広尾SOHO|蔵・日本庭園付きオフィス
EDIT
>>LOCATION
高級住宅街として名高い広尾。この物件がある日赤通り近くのエリアも、例外なく豪邸が立ち並び、高級車がガレージに並んでいる。駅からの距離はそれなりにあって、利便性が高いというわけではないが、その落ち着いた街の雰囲気と穏やかな空が広がるという魅力的なロケーションには、人気の秘密も頷けるだろう。そんな高級住宅街の中、路地というにはあまりにも広々とした幅を確保した場所に、コンクリートのシュッとした建物を見つけた。
>>SPACE
今回の募集は、コンクリートの建物の1-2Fメゾネット区画+「蔵」。東京の高級住宅街に蔵があるという違和感を感じつつも、その存在になんだか興味を抑えられず、メインの建物を差し置いてまずは蔵の中へ足を踏み入れた。蔵の室内は1F,2Fに分かれたコンパクトなスペースではあるが、2F部分は剥き出しの木の梁が趣のある雰囲気を醸し出していた。蔵であるが故に窓は小さめで、やや暗さはあるが、それが功を奏し、しっとりとした落ち着く空間に感じられた。
メインの建物の室内はというと、4LDKの住宅仕様。建物の雰囲気や玄関の造りなどからは洋風の印象からのスタートだったが、リビングの窓の先にあったのは作り込まれた日本庭園。そこには、明るく光が差し込み、木々が生き生きとして見える景色を眺めながら働くことができる贅沢な環境が整っていた。他にもコンパクトだが、庭に面した雰囲気の良い和室や、集中しやすい個室、充実したキッチンなどなど、蔵だけに限らず、物件全体のあちらこちらに魅力が溢れていた。
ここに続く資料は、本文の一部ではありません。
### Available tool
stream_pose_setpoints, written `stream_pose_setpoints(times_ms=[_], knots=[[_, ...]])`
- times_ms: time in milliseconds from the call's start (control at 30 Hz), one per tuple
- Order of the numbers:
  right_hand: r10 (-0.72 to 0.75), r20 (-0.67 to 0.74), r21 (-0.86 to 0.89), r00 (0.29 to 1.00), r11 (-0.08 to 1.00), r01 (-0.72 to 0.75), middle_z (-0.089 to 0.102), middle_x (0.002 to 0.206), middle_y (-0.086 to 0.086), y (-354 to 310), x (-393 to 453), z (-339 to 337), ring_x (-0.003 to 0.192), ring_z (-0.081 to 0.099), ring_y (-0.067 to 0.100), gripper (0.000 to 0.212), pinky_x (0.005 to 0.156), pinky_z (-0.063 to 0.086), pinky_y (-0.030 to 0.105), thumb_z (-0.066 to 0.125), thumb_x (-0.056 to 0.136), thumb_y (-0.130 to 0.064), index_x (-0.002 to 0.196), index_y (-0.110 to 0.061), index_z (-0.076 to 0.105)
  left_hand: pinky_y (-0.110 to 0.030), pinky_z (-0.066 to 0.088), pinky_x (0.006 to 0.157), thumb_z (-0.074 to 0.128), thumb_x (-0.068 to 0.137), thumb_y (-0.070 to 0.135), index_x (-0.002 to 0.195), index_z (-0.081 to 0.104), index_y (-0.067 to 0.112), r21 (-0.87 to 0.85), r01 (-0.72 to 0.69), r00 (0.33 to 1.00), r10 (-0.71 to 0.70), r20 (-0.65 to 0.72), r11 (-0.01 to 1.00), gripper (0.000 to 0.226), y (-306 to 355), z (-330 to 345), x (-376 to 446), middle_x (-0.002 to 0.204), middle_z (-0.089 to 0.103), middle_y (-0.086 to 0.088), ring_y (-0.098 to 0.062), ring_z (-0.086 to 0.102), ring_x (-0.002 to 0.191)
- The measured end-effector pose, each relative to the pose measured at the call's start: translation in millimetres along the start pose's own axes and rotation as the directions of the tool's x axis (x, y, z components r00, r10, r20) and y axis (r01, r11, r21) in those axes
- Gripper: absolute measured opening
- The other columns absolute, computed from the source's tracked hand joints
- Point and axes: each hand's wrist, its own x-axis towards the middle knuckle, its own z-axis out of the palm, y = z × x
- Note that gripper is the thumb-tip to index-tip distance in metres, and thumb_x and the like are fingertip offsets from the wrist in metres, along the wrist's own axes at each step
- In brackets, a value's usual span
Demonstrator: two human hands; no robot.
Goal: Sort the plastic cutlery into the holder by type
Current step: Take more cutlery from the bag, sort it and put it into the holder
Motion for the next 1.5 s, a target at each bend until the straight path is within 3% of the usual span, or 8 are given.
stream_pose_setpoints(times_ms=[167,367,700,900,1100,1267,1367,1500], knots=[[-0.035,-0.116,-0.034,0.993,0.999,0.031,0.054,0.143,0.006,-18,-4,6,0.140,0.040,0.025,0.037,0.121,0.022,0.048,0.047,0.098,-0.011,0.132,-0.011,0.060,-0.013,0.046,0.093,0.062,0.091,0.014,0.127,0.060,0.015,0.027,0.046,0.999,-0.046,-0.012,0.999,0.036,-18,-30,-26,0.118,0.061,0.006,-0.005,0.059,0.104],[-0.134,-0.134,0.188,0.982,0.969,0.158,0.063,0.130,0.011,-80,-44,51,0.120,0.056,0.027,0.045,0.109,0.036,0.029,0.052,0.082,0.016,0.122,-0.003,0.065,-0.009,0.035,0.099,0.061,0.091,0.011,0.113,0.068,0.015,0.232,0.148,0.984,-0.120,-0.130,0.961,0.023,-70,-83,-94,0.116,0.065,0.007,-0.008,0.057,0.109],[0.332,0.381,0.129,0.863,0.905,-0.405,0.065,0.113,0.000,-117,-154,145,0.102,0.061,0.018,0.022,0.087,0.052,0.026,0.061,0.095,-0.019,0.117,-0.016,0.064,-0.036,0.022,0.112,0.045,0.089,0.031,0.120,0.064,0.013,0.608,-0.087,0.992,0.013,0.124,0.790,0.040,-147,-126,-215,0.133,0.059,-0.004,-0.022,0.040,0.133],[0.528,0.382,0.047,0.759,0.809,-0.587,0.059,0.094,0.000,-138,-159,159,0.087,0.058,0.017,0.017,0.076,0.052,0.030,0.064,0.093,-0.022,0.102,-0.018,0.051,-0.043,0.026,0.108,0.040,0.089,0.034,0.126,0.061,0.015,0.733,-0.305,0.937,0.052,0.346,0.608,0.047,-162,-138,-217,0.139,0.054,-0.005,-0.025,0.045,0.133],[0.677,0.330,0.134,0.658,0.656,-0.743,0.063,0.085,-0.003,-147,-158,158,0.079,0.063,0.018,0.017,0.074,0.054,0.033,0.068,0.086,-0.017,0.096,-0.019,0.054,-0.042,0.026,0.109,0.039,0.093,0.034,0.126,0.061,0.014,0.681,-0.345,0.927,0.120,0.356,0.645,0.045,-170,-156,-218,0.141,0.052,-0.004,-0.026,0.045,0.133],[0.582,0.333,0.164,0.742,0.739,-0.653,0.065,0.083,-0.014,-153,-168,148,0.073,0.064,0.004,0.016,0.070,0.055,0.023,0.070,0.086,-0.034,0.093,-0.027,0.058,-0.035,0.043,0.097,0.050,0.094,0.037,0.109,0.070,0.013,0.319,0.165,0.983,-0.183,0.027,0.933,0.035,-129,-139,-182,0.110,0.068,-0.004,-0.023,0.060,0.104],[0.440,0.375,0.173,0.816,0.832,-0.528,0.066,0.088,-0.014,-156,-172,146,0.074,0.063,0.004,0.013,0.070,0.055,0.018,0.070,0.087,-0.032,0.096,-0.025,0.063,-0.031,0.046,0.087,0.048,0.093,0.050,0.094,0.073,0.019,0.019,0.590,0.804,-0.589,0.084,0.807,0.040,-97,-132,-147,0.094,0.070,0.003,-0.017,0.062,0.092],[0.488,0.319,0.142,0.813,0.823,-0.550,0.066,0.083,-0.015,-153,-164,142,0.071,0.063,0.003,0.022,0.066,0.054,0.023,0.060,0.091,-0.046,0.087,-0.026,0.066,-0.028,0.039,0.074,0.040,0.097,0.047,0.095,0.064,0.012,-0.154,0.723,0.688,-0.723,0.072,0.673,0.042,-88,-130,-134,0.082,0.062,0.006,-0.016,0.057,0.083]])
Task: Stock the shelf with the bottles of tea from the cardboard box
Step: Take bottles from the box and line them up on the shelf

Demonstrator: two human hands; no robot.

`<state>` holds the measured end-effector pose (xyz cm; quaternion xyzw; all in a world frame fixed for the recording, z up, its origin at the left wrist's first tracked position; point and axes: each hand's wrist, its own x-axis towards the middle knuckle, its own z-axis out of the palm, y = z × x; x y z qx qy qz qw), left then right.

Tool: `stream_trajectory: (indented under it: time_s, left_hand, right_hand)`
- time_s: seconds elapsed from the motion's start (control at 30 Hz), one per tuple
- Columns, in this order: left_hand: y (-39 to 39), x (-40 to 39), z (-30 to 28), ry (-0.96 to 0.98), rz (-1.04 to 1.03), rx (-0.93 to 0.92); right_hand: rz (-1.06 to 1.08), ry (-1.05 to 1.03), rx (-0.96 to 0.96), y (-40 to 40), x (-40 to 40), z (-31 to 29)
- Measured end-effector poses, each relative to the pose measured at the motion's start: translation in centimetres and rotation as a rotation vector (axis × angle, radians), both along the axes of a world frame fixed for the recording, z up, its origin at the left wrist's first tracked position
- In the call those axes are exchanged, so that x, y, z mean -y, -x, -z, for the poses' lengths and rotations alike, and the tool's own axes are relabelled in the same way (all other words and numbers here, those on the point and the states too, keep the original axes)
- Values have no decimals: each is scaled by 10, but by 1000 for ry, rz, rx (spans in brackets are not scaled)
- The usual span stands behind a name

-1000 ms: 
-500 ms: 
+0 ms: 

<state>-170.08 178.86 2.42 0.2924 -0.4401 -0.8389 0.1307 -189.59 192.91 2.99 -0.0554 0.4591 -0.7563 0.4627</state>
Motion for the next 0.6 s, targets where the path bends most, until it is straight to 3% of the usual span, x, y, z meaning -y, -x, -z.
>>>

蔵、庭、和。他には類を見ない空気感の物件ではあるが、実はアプローチも多彩。メインエントランスの他、蔵にも2Fにも直接通じる入口があるため、入居者が使い勝手良く、組み合わせられる自由度の高さまで備わっていた。
>>HOW TO USE
正直なところ、一番近い広尾駅からも少々歩き、周りには住宅街。さらには室内も住宅仕様ということで、働き方に利便性を求める企業向きではない物件だろう。もちろん、働く場所を選ぶ上では、機能性や利便性も確かに重要ではあるが、それだけでこの物件を検討から外してしまうのは些かもったいない気がした。落ち着いた静かな環境で、作業に打ち込む集中力は高まりそうだし、そもそも蔵付き物件なんて物自体がほとんどお目にかかれないレアケース。蔵があること自体がステータスだった時代もあっただろうが、ここではそんな蔵で働くことさえもできる。
元々は高級住宅街の中にある雰囲気の良い日本庭園付きの住居。そんな住居と東京では非常に稀有な存在である「蔵」とのコラボによって生まれた働く空間。そう考えれば、とんでもないプレミア感を感じるのは私だけだろうか。
EDITOR’S EYE
思わず蔵のことばかりになってしまったが、全体的に雰囲気や作りは面白い物件。和室の障子は雪見障子になっていて、座った状態でも庭を望めるという風流なものも。個人的には抜群に好みの物件だ。